Tuesday, October 27, 2009

The Global South Responds to the Vatican

A Pastoral Exhortation to the Faithful in the Anglican Communion

1. We, under-shepherds of the one, holy, catholic and apostolic church of Jesus Christ, bring greetings to the faithful in the Anglican Communion. Grace to you and peace from God our Father and the Lord Jesus Christ. For in his great love for us, we are no longer foreigners and aliens, but fellow citizens with God’s people and members of God’s household, built on the foundation of the apostles and prophets, with Christ Jesus himself as the chief cornerstone. In him the whole building is joined together and rises to become a holy temple in the Lord. And in him you too are being built together to become a dwelling in which God lives by his Spirit (Ephesians 2: 19-22).

2. The Vatican announcement on Apostolic Constitution (Note of The Congregation for the Doctrine of the Faith about Personal Ordinariates for Anglicans entering the Catholic Church) gives us an occasion in making the following pastoral exhortation.

3. We welcome Pope Benedict XVI’s stance on the common biblical teaching on human sexuality, and the commitment to continuing ecumenical dialogue.

4. At the same time we believe that the proposed Anglican Covenant sets the necessary parameters in safeguarding the catholic and apostolic faith and order of the Communion.
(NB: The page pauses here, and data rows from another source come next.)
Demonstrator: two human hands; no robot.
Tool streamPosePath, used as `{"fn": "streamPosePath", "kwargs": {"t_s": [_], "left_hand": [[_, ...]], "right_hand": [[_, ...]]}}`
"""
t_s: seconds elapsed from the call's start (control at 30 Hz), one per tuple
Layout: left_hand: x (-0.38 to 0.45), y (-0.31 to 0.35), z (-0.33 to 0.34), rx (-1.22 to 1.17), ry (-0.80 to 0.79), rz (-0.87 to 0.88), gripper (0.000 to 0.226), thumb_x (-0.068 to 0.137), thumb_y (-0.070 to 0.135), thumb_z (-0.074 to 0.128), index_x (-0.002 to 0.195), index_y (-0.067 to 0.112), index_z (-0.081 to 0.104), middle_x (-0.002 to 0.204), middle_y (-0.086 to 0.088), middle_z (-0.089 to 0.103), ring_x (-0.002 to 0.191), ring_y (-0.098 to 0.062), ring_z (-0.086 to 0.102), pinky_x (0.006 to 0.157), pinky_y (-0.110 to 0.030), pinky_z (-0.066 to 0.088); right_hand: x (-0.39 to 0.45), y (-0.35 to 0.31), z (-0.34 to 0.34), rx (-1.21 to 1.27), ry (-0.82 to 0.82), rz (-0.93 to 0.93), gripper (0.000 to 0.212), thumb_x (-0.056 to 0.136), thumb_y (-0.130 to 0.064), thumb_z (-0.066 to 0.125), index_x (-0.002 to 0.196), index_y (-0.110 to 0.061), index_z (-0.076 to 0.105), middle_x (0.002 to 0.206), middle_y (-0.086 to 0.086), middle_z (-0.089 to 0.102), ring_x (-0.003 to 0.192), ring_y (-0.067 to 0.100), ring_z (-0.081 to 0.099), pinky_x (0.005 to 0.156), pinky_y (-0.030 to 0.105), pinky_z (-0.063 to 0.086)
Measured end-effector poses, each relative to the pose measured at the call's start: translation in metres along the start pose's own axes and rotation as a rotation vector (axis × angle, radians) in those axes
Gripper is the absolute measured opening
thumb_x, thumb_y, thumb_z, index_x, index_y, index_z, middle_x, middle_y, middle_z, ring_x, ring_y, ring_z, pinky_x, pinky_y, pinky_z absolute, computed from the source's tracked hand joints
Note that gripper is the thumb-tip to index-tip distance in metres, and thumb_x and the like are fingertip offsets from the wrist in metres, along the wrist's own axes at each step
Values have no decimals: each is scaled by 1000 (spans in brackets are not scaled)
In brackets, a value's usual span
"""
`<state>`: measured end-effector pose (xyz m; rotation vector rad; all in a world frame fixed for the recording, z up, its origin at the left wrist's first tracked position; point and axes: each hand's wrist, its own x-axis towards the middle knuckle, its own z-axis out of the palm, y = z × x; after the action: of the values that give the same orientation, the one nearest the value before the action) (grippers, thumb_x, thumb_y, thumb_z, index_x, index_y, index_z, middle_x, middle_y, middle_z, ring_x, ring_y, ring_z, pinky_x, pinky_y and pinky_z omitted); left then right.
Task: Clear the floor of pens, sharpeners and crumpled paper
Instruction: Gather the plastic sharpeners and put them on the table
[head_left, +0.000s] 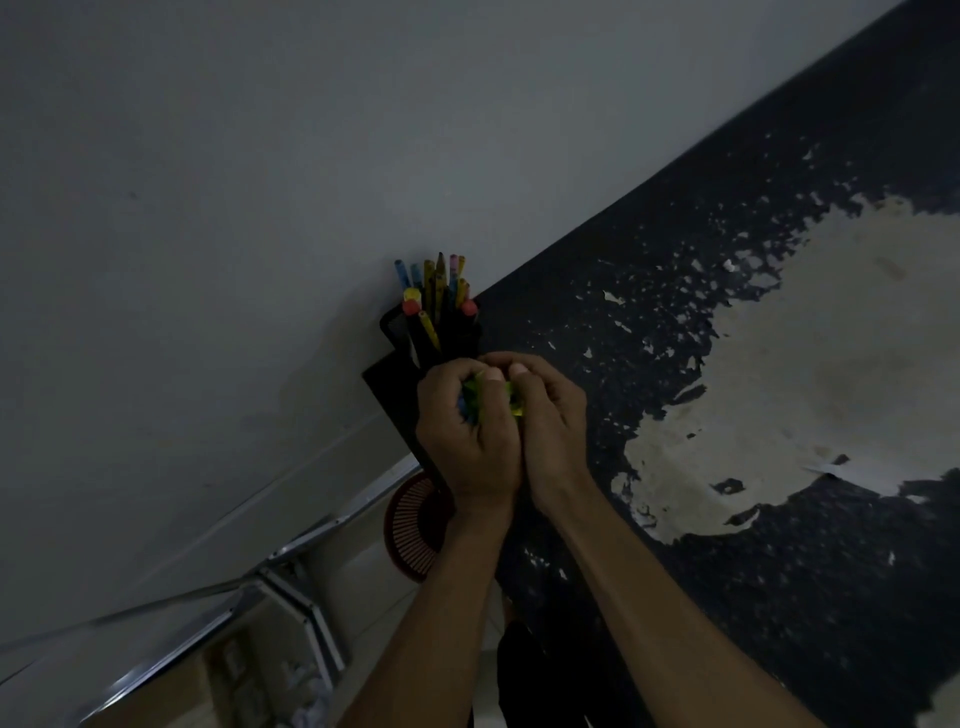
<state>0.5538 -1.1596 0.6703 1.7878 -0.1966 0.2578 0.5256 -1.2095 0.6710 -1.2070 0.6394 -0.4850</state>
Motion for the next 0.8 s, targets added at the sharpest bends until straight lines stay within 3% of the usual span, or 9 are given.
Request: {"fn": "streamPosePath", "kwargs": {"t_s": [0.2, 0.33, 0.57, 0.67, 0.8], "left_hand": [[0, 2, 0, -60, 10, -9, 14, 84, 23, 52, 81, 12, 60, 73, 6, 60, 66, -1, 56, 61, -16, 46], [-1, 4, 1, -90, 47, 18, 19, 87, 21, 48, 77, 8, 57, 69, 13, 54, 61, 3, 53, 58, -11, 41], [-1, 1, 1, -177, 61, -40, 26, 90, 21, 40, 77, 10, 60, 74, 7, 61, 68, -4, 58, 60, -24, 47], [-2, 2, 1, -149, 40, -46, 30, 93, 21, 37, 83, 9, 63, 79, 11, 63, 72, -1, 60, 63, -21, 48], [-2, 2, -1, -112, -21, -77, 27, 92, 5, 39, 105, 0, 62, 90, 15, 63, 81, 7, 61, 71, -11, 47]], "right_hand": [[1, 4, -1, 11, -23, 37, 23, 94, 3, 48, 100, -3, 69, 97, 18, 69, 96, 36, 66, 83, 54, 56], [0, 0, -1, 73, -32, 88, 30, 88, 11, 42, 99, 2, 68, 100, 19, 69, 97, 33, 66, 81, 44, 58], [1, -6, 4, 119, 11, 94, 34, 102, -8, 38, 97, 8, 68, 96, 19, 70, 91, 24, 67, 81, 34, 57], [0, -9, 5, 128, 19, 97, 35, 103, -11, 38, 99, 8, 67, 94, 17, 70, 87, 18, 68, 75, 26, 55], [1, -10, 3, 155, 33, 122, 37, 104, -15, 37, 99, 5, 68, 91, 10, 71, 86, 14, 68, 75, 22, 54]]}}
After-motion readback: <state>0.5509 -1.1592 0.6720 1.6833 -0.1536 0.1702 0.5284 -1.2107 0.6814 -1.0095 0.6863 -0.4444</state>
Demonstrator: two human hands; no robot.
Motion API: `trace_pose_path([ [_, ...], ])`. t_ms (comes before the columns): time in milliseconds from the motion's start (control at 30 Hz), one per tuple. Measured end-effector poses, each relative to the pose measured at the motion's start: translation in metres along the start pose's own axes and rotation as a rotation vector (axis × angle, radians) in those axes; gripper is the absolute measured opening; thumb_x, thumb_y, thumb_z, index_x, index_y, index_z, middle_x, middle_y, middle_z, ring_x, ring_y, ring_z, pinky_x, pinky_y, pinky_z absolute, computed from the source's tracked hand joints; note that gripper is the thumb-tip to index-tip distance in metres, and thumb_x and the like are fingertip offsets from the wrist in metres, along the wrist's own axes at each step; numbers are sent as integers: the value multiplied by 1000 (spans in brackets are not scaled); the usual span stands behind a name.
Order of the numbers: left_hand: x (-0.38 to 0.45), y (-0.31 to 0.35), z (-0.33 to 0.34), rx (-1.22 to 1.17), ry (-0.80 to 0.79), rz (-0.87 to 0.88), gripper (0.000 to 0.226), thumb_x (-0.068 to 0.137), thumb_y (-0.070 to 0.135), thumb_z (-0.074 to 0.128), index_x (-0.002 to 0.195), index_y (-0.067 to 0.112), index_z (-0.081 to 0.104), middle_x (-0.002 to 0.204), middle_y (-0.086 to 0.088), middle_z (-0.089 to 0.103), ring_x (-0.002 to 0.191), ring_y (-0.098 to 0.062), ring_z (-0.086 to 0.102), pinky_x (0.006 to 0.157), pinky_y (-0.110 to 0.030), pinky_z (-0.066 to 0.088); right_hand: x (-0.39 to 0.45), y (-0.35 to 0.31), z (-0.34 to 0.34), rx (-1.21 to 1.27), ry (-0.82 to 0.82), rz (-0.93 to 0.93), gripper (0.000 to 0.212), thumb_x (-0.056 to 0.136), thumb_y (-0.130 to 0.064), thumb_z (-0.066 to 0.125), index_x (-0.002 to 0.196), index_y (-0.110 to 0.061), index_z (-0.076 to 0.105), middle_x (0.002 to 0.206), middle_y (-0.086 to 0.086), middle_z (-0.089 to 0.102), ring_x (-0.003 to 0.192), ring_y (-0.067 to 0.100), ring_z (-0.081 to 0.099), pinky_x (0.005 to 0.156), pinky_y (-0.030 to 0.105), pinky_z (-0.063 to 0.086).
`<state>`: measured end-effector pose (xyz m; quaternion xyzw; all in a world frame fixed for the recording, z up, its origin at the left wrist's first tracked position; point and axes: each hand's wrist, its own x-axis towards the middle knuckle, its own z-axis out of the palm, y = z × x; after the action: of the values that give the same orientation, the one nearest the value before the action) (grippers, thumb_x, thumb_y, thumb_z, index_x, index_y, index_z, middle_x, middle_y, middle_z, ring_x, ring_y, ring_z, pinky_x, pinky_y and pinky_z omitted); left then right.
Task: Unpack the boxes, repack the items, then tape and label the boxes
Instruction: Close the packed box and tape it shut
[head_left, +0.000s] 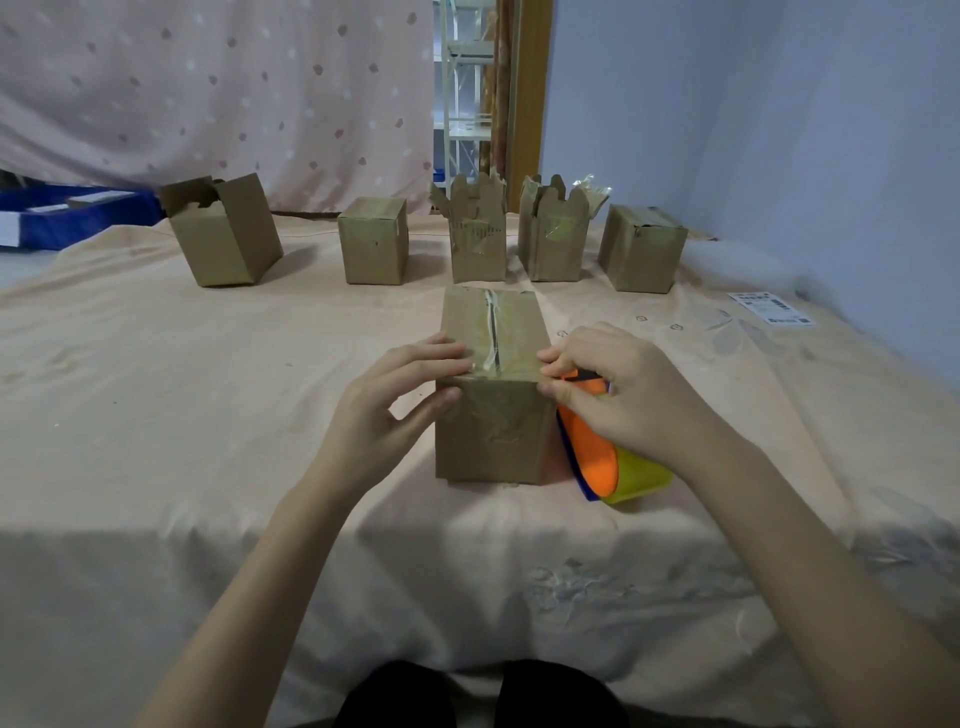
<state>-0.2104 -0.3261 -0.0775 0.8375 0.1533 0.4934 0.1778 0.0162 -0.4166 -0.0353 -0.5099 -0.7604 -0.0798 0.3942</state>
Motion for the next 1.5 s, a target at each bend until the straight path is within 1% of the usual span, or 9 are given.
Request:
trace_pose_path([
  [333,-9,-6,-4,43,-91,19,47,77,27,75,121,19,60,132,0,56,133,-19,44,109,-39,37,-4,-3,6,-73,-142,-9,32,73,-25,80,89,-10,56,98,3,57,93,22,52,76,40,48],
  [500,0,15,-5,-141,8,-212,27,87,35,60,104,17,71,119,1,66,125,-11,52,108,-32,38,2,-12,-3,146,-160,210,49,80,-64,57,85,-15,61,98,-4,60,98,12,55,85,35,47],
  [633,19,36,2,-174,218,-458,40,88,46,52,76,17,77,88,7,74,97,-5,66,95,-36,48,14,-22,2,160,-75,319,51,90,-57,46,73,-12,64,84,3,60,87,18,58,82,45,48],
  [833,14,27,0,18,130,-236,26,68,45,76,80,22,77,91,11,72,98,-4,66,84,-40,54,9,-21,6,-10,-51,219,29,80,-37,72,72,-12,59,82,-2,57,86,18,55,76,42,49],
  [1000,-4,5,9,504,197,315,22,91,24,66,85,4,74,99,-5,73,99,-20,68,82,-34,56,1,-18,10,-294,-74,-78,34,88,-42,52,73,-12,50,78,3,51,75,21,48,63,22,30],
  [1100,-7,-2,18,655,226,412,20,96,17,59,92,0,70,104,-10,71,102,-27,67,80,-34,56,-1,-17,11,-379,-46,-163,32,88,-37,45,75,-9,49,76,5,49,73,16,35,64,21,20],
  [1267,-10,-6,17,523,133,302,16,98,22,50,110,11,52,114,-10,65,114,-25,56,88,-30,49,-6,-12,11,-346,-127,-139,27,89,-34,46,83,-8,50,87,7,52,85,22,45,73,25,33],
  [1367,-15,6,22,246,126,37,26,91,32,56,111,16,54,121,-3,57,124,-20,50,99,-31,44,-5,-13,6,-151,-196,48,28,84,-39,63,89,-16,48,97,-1,50,97,21,48,77,32,42],
  [1500,-12,21,39,23,288,-309,27,82,42,66,101,24,59,125,7,49,125,-7,47,93,-39,49,0,-20,18,-135,-49,98,40,72,-43,78,87,-12,57,88,-8,46,87,13,40,71,24,32],
])
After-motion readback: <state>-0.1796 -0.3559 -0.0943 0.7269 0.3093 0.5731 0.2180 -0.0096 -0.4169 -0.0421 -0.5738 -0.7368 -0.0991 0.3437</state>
It gives Anglican churches worldwide a clear and principled way forward in pursuing God’s divine purposes together in the one, holy, catholic and apostolic church of Jesus Christ. We urge churches in the Communion to actively work together towards a speedy adoption of the Covenant.
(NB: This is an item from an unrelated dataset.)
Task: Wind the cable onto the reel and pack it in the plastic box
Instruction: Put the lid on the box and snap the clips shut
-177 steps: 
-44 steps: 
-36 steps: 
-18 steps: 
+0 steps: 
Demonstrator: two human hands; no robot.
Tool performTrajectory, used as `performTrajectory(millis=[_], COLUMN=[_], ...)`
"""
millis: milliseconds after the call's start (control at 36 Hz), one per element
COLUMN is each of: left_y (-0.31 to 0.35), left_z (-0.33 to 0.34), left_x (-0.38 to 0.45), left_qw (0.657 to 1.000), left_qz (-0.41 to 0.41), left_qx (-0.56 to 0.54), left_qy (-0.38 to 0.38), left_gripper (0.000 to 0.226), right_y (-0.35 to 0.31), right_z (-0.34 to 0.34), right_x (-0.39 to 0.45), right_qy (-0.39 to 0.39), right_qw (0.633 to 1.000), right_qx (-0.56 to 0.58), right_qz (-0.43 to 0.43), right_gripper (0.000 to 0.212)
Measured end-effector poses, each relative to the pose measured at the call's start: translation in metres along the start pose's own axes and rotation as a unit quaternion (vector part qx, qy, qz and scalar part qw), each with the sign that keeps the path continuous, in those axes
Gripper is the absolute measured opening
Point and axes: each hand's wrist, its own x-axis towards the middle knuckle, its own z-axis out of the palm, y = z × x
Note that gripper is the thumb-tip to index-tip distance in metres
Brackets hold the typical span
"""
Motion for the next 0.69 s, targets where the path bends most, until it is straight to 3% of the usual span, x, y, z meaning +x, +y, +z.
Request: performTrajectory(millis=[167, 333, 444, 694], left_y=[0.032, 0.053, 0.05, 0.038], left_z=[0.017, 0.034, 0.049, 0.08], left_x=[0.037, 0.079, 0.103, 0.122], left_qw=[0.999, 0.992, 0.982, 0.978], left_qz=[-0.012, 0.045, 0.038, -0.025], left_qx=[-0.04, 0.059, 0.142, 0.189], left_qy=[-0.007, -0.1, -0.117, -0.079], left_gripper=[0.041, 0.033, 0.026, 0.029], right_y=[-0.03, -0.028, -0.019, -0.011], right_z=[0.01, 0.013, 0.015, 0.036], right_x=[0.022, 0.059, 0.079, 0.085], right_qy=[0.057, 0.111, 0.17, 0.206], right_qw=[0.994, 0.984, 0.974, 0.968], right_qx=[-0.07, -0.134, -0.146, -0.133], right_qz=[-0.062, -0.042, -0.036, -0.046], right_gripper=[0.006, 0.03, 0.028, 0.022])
5. In God’s gracious purposes the Anglican Communion has moved beyond the historical beginnings and expressions of English Christianity into a worldwide Communion, of which the Church of England is a constitutive part. In view of the global nature of the Communion, matters of faith and order would inevitably have serious ramifications for the continuing well-being and coherence of the Communion as a whole, and not only for Provinces of the British Isles and The Episcopal Church in the USA. We urge the Archbishop of Canterbury to work in close collegial consultation with fellow Primates in the Communion, act decisively on already agreed measures in the Primates’ Meetings, and exercise effective leadership in nourishing the flock under our charge, so that none would be left wandering and bereft of spiritual oversight.

6. As Primates of the Communion and guardians of the catholic and apostolic faith and order, we stand in communion with our fellow bishops, clergy and laity who are steadfast in the biblical teaching against the ordination of openly homosexual clergy, the consecration of such to the episcopate, and the blessing of homosexual partnerships. We also urge them, as fellow Anglicans, to continue to stand firm with us in cherishing the Anglican heritage, in pursuing a common vocation, in expressing our unity and common life, and in maintaining our covenanted life together.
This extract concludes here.